В случае «Медленного потемнения живописных изображений» мотив так понимаемой Катастрофы должна была увенчать декларация художника, объявляющего о том, что определенная линия его творчества оказалась упразднена, угасла. Этот спектакль, по мысли Гжегожевского, должен был замыкать цикл спектаклей о смерти, уничтожении, закатных явлениях, которые подпадали бы как раз под это общее название[882]
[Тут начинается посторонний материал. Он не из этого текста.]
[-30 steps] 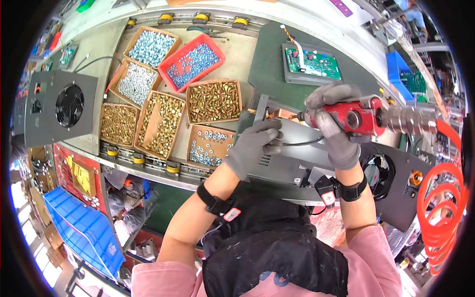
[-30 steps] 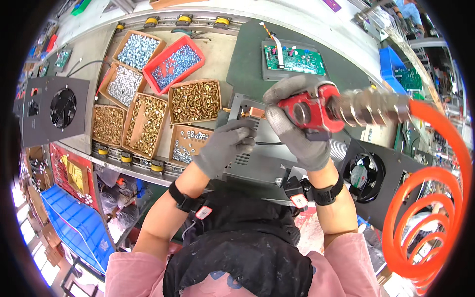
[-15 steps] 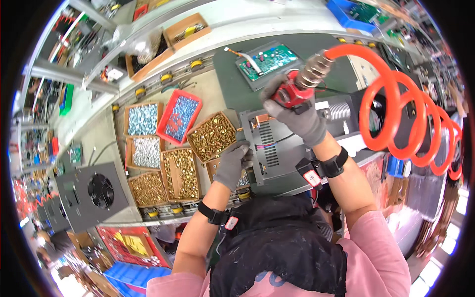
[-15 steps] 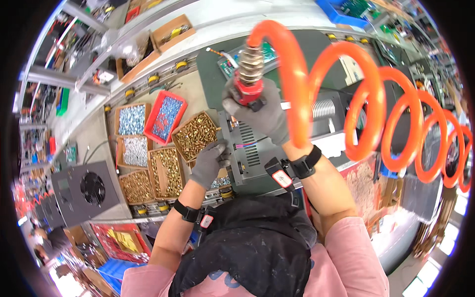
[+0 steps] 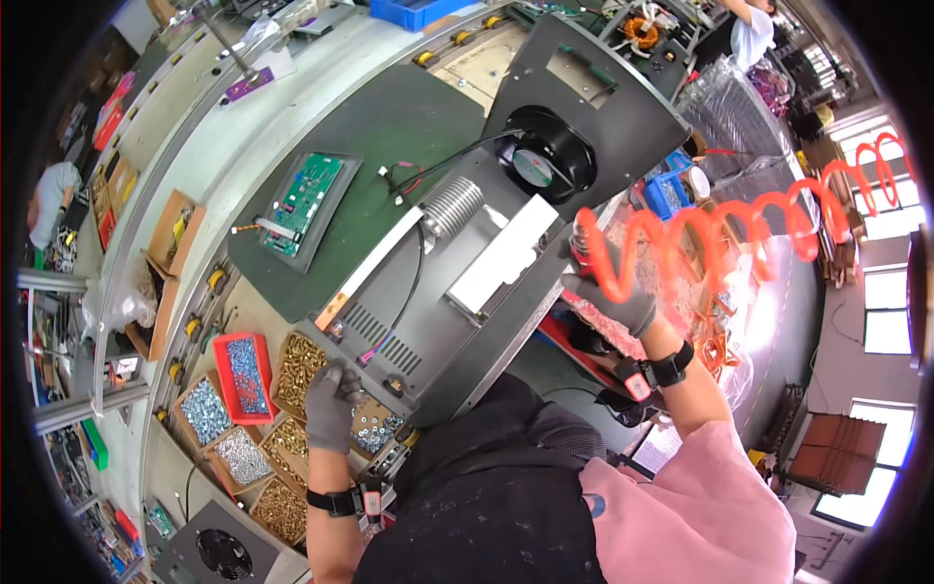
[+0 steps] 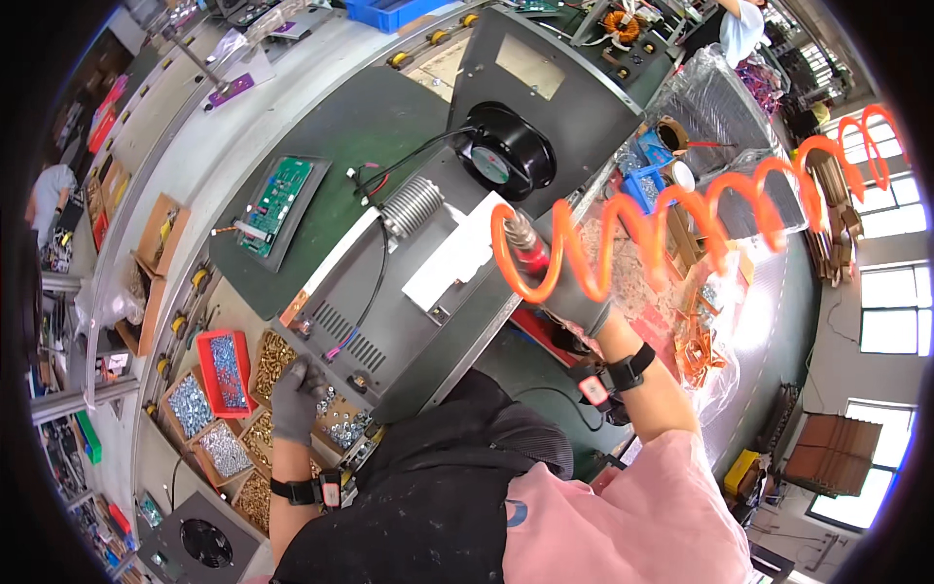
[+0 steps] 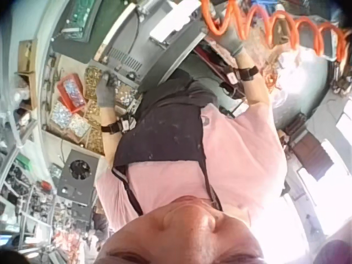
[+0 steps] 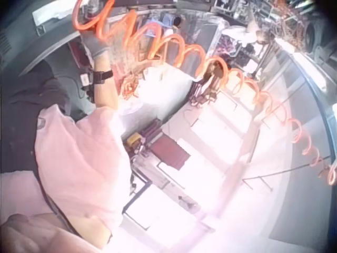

. Гжегожевский складывает (выдумывает) постфактум некий цикл, который теперь должен быть раз и навсегда замкнут: тем самым в последний спектакль цикла оказывается вписана также смерть театра, определенной его формы. Последний спектакль, если я хорошо понимаю замысел Гжегожевского, должен был быть последней зарницей — особенно прекрасной, особенно проникновенной и особенно непонятной, даже герметической.А в то же самое время жест разрыва с собственным театром был в определенном смысле жестом пустым, сознательно пустым, вторичным, мелодраматическим, оперным. Он не налагал никаких ограничений, никого ни к чему не обязывал — ни публику, ни актеров, ни Гжегожевского. В счет шли его красота, драматичность, тактичный намек на радикализм собственной позиции. Не было даже ясно, какие из сделанных до той поры спектаклей должны были этот цикл составить. Гжегожевский в разговоре со Збигневом Тараненко объяснял, что он делал «также и другие, выходящие за рамки этого ряда, спектакли»[883]
. Обещанный жест прощания с театром «медленного потемнения живописных изображений» был, на мой взгляд, скорее частью иронической мечты художника относительно самого себя — мечты о модернистском художнике, готовом оборвать все контакты с искусством и обществом. В этом смысле Гжегожевский всегда делал «последний спектакль», он охотно открывал перед собой такую возможность, поддразнивал ожидания и тревоги — собственные, актеров, публики. Он беспрестанно примеривался к — чуждому ему по определению — жесту возвышенности. Он прекрасно, впрочем, чувствовал, что этот жест уже анахроничен, вторичен, и благодаря этому смешон в самих своих основах, что только придавало его облику кроткий оттенок мученичества, с каковым неразрывно должна ассоциироваться судьба авангардного, модернистского художника.Что не означает, однако, что этот «оперный», вторичный жест Гжегожевского был лишен радикальности. Как раз наоборот. Гжегожевскому удавалось создавать ситуации аутентичного фиаско восприятия, реальной катастрофы в плане налаживания понимания со зрительным залом. И что важно, он не снабжал эти катастрофы авангардными манифестами постфактум. Недоумение, в котором он оставлял зрителей своих спектаклей, он никогда не использовал идеологически. Тишина оставалась тут тишиной, а пустота — пустотой. На этом основываются преимущества анахроничного жеста — никто уже не требует объяснений. Я хотел бы верить, что Гжегожевский не ожидал сентиментальных и эмпатических рефлексов со стороны зрителей. Если ему их очень хотелось, он ведь всегда мог взять их в кавычки опереточных форм.
Вопрос, который больше всего не дает мне покоя в связи с «Медленным потемнением живописных изображений», касается присутствия в этом спектакле деформированных, исчезающих, но все еще заметных следов исторической катастрофы. Действие романа Лаури происходит в Мексике в конце 1930‐х годов. Главный герой — в прошлом британский дипломат, теперь алкоголик. Его смерть приобретает черты жестокой, фашистской казни. На страницах романа Лаури мы прослеживаем катастрофу разума, распад сознания главного героя, но его смерть принадлежит также и регистру иной катастрофы — всеобщей и исторической. Жестокая сцена допросов, пыток и смерти Консула заключает в себе аллегорический образ смерти миллионов людей в те времена. Лаури опубликовал «Под вулканом» в 1947 году. Нотабене, фрагмент, описывающий момент смерти Консула, как некий оммаж и в то же время литературная загадка, был опубликован в номере журнала «Рес Публика Нова», посвященном истории и памяти[884]
.Было ли для Гжегожевского важно аллегорическое измерение романа Лаури? Анализ восприятия спектакля мог бы свидетельствовать, скорее, о том, что «Медленное потемнение живописных изображений» прочитывалось как эгоцентрическая, экзистенциалистская поэма о самоуничтожении, трактат о человеческой судьбе. Гжегожевский сохранил, однако, на мой взгляд, аллегорическое и историческое измерение того, через что прошел Консул из романа «Под вулканом». И даже больше: эстетика аллегории представляется ключевой для прочтения не только этого спектакля, но, быть, может, и в целом театра Гжегожевского.